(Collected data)
^^^^^^^^

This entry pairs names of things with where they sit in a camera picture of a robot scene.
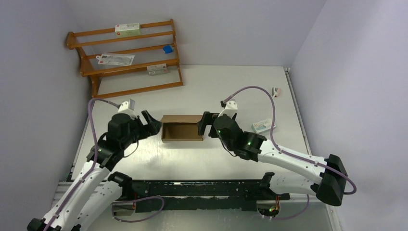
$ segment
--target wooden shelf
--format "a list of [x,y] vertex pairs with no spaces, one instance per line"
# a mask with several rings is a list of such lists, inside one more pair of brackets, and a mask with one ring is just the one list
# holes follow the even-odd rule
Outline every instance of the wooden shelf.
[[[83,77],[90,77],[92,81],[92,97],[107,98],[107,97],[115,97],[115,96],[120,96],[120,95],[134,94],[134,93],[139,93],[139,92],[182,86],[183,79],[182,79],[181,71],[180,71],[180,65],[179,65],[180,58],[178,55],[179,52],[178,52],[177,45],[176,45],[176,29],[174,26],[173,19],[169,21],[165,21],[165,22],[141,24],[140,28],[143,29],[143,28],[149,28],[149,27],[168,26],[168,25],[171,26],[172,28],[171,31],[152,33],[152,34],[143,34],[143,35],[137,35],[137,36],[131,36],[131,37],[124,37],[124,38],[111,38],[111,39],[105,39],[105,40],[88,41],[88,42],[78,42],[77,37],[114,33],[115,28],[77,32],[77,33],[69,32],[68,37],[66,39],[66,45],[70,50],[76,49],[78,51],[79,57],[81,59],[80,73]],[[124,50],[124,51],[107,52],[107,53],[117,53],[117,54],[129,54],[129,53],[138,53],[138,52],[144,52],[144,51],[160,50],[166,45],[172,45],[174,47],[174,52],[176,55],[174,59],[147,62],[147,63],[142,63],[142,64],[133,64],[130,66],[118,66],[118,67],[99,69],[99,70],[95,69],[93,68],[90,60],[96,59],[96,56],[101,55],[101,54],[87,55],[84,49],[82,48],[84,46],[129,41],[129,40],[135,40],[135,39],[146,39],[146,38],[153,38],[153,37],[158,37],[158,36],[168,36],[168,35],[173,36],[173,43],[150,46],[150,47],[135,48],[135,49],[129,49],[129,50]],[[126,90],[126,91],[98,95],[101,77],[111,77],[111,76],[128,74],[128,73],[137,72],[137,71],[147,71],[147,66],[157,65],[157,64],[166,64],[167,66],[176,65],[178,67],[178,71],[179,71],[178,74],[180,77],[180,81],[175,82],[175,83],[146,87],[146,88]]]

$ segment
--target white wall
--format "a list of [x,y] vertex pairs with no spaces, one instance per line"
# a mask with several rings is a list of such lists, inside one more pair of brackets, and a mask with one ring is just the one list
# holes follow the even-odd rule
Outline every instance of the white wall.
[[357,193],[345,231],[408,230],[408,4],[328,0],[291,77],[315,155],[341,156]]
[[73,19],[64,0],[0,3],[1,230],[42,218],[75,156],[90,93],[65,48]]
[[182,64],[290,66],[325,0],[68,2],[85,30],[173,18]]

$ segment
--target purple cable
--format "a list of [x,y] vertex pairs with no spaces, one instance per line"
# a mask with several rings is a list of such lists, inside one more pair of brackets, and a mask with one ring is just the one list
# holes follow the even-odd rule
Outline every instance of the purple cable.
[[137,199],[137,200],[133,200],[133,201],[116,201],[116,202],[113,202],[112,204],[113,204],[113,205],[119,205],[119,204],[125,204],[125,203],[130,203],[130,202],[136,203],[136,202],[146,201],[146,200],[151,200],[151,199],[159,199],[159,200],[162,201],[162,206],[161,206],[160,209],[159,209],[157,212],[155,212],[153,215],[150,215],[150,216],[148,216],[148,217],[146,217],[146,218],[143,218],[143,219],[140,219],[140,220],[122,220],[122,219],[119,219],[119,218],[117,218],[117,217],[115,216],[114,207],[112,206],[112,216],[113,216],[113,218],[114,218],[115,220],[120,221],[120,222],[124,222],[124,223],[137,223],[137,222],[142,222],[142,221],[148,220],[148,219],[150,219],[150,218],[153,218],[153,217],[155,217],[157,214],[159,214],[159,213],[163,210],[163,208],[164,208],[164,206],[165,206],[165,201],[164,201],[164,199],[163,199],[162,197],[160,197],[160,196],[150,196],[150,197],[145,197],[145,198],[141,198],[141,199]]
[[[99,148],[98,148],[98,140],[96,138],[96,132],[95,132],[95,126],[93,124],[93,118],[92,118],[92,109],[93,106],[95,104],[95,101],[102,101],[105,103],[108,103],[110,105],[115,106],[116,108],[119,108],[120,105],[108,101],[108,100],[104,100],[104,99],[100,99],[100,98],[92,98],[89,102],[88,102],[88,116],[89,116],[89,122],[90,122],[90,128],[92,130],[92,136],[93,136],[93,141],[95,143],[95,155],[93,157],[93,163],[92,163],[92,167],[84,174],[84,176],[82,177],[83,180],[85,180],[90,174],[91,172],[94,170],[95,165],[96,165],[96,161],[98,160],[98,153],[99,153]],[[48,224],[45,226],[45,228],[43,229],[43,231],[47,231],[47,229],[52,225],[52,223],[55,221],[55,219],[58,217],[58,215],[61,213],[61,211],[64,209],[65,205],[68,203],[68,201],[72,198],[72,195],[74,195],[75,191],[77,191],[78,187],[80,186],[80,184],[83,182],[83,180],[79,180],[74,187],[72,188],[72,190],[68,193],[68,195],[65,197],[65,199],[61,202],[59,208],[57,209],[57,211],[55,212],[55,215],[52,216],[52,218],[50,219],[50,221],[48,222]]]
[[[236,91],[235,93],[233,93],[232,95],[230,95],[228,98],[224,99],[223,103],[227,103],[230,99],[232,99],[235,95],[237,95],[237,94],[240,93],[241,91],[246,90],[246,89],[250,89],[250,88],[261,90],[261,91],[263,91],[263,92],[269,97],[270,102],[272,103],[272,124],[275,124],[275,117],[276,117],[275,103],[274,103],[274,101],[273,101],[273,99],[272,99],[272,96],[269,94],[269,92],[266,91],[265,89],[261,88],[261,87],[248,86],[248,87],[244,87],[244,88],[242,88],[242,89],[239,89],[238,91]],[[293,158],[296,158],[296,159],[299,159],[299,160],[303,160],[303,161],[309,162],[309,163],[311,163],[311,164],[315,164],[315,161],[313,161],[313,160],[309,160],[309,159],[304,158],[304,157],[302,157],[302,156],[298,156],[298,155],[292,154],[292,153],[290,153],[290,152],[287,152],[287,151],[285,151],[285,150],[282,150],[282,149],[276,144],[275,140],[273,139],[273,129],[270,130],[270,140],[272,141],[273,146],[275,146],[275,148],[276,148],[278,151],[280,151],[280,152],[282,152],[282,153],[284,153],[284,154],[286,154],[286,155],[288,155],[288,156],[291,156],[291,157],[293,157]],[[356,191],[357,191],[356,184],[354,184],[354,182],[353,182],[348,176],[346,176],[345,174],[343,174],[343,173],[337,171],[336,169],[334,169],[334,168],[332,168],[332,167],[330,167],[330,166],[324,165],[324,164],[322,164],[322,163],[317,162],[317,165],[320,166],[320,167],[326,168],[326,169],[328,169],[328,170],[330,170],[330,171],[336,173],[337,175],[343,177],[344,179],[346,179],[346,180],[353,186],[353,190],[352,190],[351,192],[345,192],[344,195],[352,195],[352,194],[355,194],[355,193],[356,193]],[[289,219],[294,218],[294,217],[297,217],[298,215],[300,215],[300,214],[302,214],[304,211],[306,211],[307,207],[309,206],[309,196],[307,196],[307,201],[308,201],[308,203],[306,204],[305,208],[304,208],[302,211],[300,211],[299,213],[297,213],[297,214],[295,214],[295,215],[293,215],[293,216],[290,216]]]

^^^^^^^^

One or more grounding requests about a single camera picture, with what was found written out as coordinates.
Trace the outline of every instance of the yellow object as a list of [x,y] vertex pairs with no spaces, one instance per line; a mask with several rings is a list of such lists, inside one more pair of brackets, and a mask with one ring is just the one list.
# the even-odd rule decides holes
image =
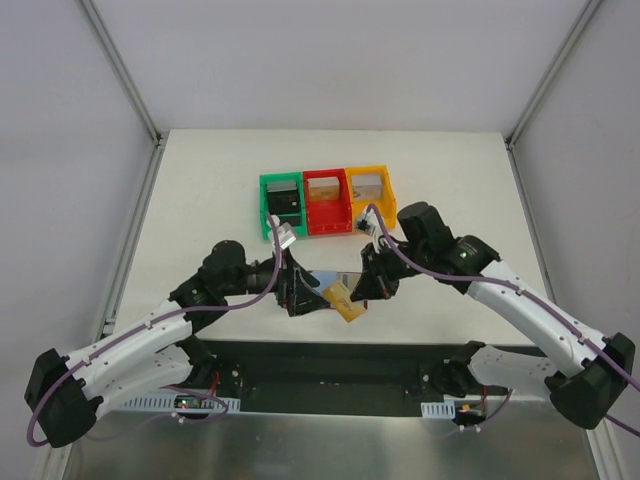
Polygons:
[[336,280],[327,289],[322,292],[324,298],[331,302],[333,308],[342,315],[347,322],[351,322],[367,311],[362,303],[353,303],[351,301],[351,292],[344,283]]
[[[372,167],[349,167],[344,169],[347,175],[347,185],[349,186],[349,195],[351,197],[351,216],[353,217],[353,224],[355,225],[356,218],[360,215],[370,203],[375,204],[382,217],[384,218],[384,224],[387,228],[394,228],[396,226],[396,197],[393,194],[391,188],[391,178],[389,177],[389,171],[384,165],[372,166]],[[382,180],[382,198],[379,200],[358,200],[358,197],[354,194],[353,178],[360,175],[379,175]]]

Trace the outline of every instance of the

^^^^^^^^

- [Exercise brief]:
What is the number of lines in the data that include "camera"? Answer with that number alone.

- [Your response]:
2